25th Secretary of State of Mississippi
- In office September 25, 1878 – November 15, 1878
- Governor: John M. Stone
- Preceded by: Kinloch Falconer
- Succeeded by: Henry C. Myers

Personal details
- Born: 1835 Hinds County, MS
- Died: June 24, 1899 (aged 64) Jackson, Hinds County, MS
- Party: Democrat
- Children: 6

= D. P. Porter =

American lawyer and politician

Daniel Price Porter (1835 – June 24, 1899) was a Mississippi lawyer and politician, and the 25th Secretary of State of Mississippi, serving temporarily in late 1878. He was a Democrat.

== Biography ==
Daniel Price Porter was born in 1835 near Raymond in Hinds County, Mississippi. When he was 24 years old, he was admitted to the bar and started practicing law in Jackson.

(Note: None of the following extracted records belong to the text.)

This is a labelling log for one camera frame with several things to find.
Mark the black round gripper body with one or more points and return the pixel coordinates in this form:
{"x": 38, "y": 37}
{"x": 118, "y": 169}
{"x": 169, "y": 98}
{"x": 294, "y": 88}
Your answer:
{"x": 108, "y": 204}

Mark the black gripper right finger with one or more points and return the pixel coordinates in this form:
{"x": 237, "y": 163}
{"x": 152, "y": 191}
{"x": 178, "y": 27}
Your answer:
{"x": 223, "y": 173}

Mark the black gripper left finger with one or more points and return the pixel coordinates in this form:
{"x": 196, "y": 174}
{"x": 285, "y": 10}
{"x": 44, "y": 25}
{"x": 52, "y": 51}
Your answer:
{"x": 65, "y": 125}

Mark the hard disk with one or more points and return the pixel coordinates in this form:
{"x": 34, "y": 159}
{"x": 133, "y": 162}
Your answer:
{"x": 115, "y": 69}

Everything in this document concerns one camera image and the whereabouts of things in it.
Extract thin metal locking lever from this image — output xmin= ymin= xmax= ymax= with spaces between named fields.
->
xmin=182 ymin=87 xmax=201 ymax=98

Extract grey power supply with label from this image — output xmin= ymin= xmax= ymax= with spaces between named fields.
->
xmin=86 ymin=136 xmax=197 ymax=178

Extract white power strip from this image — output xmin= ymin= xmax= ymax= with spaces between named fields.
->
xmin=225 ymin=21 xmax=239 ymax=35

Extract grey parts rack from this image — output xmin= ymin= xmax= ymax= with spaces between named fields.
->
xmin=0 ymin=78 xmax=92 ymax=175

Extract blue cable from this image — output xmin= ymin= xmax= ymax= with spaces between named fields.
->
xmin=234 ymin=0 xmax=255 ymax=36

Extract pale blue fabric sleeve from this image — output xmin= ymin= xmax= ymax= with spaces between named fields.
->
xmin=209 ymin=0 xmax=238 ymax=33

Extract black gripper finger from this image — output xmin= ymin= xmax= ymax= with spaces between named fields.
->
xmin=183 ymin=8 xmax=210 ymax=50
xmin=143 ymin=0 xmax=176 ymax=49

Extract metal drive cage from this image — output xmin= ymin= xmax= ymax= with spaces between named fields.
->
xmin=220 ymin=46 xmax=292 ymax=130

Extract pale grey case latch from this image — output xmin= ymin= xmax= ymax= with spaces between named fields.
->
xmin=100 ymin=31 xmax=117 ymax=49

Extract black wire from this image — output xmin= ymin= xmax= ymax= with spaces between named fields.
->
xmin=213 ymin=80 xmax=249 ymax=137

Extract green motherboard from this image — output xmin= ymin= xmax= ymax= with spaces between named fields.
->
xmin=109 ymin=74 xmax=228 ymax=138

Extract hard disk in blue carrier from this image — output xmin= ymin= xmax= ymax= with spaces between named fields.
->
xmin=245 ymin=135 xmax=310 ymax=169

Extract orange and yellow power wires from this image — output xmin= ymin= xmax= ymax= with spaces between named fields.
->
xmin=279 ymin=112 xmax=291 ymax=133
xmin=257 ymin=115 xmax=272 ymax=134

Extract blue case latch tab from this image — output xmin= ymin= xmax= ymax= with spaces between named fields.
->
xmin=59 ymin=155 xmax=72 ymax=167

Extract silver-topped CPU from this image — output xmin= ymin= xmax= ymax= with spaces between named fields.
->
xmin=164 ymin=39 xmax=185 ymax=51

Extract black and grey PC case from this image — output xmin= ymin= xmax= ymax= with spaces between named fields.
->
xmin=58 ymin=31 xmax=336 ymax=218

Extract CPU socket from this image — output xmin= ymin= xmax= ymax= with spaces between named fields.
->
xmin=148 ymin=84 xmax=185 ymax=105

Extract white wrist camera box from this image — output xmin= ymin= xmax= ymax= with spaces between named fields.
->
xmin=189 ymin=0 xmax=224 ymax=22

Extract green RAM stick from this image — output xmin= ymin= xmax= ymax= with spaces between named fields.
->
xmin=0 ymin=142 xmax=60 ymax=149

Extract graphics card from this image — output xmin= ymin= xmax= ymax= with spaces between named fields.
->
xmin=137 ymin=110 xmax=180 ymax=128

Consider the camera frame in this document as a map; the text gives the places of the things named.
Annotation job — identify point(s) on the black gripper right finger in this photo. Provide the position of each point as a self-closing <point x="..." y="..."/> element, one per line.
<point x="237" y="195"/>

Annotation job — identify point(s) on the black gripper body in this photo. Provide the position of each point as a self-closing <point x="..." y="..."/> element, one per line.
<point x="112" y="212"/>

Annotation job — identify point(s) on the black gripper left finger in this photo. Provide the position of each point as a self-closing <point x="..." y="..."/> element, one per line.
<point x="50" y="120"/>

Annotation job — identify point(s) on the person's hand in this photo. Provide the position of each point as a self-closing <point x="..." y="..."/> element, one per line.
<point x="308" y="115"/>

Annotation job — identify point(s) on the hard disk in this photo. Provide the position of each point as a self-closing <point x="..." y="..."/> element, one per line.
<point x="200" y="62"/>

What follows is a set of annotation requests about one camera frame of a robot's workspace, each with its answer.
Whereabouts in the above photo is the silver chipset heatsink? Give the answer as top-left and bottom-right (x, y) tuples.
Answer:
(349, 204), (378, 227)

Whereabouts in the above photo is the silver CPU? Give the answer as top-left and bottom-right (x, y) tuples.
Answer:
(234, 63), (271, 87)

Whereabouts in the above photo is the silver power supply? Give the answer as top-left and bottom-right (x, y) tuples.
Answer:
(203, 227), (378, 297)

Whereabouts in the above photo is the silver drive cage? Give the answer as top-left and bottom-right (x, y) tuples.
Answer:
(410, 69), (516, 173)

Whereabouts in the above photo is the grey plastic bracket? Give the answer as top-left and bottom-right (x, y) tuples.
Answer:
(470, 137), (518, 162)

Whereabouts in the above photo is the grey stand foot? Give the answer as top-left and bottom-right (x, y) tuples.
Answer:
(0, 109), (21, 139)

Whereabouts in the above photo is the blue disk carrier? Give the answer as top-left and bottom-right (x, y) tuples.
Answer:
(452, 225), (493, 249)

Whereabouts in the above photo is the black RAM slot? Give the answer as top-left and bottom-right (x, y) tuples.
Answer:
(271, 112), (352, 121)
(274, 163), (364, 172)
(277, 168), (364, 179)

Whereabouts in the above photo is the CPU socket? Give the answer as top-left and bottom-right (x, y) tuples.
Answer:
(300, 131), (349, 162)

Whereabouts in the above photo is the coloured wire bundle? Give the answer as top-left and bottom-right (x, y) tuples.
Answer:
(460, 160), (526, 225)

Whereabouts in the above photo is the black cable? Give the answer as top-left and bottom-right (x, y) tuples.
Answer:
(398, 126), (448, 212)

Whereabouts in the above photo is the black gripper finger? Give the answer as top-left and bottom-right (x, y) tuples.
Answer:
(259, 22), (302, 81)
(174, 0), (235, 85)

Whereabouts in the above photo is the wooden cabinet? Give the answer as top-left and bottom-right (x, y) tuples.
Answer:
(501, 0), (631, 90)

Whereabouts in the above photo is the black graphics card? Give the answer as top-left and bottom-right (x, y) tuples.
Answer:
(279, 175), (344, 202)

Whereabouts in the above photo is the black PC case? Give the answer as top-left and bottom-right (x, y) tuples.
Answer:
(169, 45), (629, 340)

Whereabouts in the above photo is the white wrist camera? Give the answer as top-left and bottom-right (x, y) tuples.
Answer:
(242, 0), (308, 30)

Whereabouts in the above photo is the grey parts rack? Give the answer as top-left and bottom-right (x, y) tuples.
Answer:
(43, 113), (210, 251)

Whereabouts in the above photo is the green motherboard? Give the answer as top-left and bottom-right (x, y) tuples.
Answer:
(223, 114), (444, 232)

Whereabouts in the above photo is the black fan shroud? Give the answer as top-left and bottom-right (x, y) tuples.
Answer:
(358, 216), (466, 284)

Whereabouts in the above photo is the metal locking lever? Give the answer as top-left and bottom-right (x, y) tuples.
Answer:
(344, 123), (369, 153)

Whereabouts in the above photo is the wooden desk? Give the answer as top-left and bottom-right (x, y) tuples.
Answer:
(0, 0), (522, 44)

In 1863, he was appointed to the position of Secretary of the Mississippi State Senate, serving until after 1875. After the death of incumbent Kinloch Falconer, Porter was appointed to temporarily be the Secretary of State of Mississippi on September 25, 1878. He stopped being the Secretary of State after the appointment of Henry C. Myers on November 15, 1878. He then served as the Deputy Secretary of State of Mississippi, serving part of two terms under secretaries Myers and Govan. In 1893, president Grover Cleveland appointed him to be the postmaster at Jackson. He was in this position from 1893 to 1897. He died in his house in Jackson, Mississippi at 10:30 PM on June 24, 1899, aged 64. Oliver Clifton and Ramsey Wharton were pallbearers at his funeral.

== Personal life ==
Porter was a Freemason and Odd Fellow. Porter married Kate Hobson, the daughter of Richard Hobson. They had six children: D. Price Jr, Joseph, McGee, Kate, George, and William, of whom the first four survived him.